一途な御曹司に愛されすぎてます
 康平の家族は、単純にああいうキツイ性格だっただけかもしれないし。

 だったら、彼が『運命』とまで言い切ってくれた私たちの出会いを、ただの綺麗な思い出として胸の中に収めてしまっていいんだろうか。


 ふたりの間に芽生えた関係を育ててみたいという気持ちと、それは楽天的すぎるだろうという相反する気持ちが、胸の中で激しくせめぎ合っている。

 本当に私、どうしたらいいんだろうか……。


 いくら考えても迷いは晴れないし、このまま窓に額をくっつけたまま雨を睨んでいても埒が明かない。

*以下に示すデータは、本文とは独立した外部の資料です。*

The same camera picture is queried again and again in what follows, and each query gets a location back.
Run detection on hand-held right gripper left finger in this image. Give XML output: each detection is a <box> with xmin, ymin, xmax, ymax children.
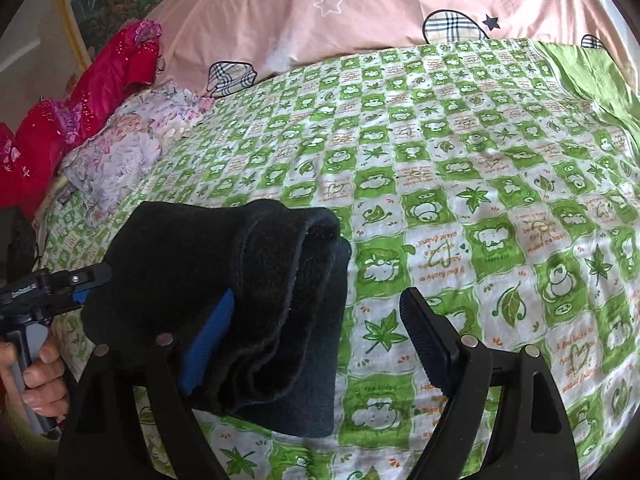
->
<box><xmin>55</xmin><ymin>287</ymin><xmax>235</xmax><ymax>480</ymax></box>

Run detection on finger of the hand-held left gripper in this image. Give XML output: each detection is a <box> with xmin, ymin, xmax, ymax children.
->
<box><xmin>52</xmin><ymin>293</ymin><xmax>85</xmax><ymax>317</ymax></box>
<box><xmin>47</xmin><ymin>264</ymin><xmax>113</xmax><ymax>294</ymax></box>

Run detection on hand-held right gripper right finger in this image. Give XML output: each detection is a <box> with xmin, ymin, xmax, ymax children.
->
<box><xmin>399</xmin><ymin>287</ymin><xmax>574</xmax><ymax>480</ymax></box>

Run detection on black pants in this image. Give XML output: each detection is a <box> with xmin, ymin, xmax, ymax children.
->
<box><xmin>80</xmin><ymin>199</ymin><xmax>354</xmax><ymax>439</ymax></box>

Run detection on person's left hand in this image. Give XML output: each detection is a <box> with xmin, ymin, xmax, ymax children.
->
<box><xmin>0</xmin><ymin>342</ymin><xmax>70</xmax><ymax>423</ymax></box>

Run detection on floral blanket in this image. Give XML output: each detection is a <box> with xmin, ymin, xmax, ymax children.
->
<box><xmin>57</xmin><ymin>85</ymin><xmax>217</xmax><ymax>211</ymax></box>

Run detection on green printed bedsheet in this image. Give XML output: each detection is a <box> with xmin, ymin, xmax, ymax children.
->
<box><xmin>32</xmin><ymin>37</ymin><xmax>640</xmax><ymax>480</ymax></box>

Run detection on red embroidered quilt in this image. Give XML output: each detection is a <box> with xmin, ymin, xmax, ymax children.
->
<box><xmin>0</xmin><ymin>19</ymin><xmax>164</xmax><ymax>209</ymax></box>

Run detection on plain green sheet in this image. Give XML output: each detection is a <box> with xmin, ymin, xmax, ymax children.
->
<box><xmin>537</xmin><ymin>40</ymin><xmax>640</xmax><ymax>129</ymax></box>

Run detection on pink heart-print pillow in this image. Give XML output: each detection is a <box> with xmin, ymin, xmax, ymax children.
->
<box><xmin>152</xmin><ymin>0</ymin><xmax>627</xmax><ymax>99</ymax></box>

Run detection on landscape wall painting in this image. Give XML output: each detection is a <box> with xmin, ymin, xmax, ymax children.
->
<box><xmin>57</xmin><ymin>0</ymin><xmax>222</xmax><ymax>69</ymax></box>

 ノロノロと身支度を整えた私は部屋を出て、朝食を摂るためにレストランへ向かった。


 ビュッフェのコーナーからチョイスした彩り鮮やかなグリーンサラダや、カットチーズや、ふわふわのフレンチトーストをホテル自家製バターを添えて食べているうちに、少し気分が浮上する。


 本当にお世辞じゃなく、このホテルの食事は素晴らしく美味しい。

 特に乳製品は絶品だ。ぜひ美千留にお土産に買って帰らなくちゃ。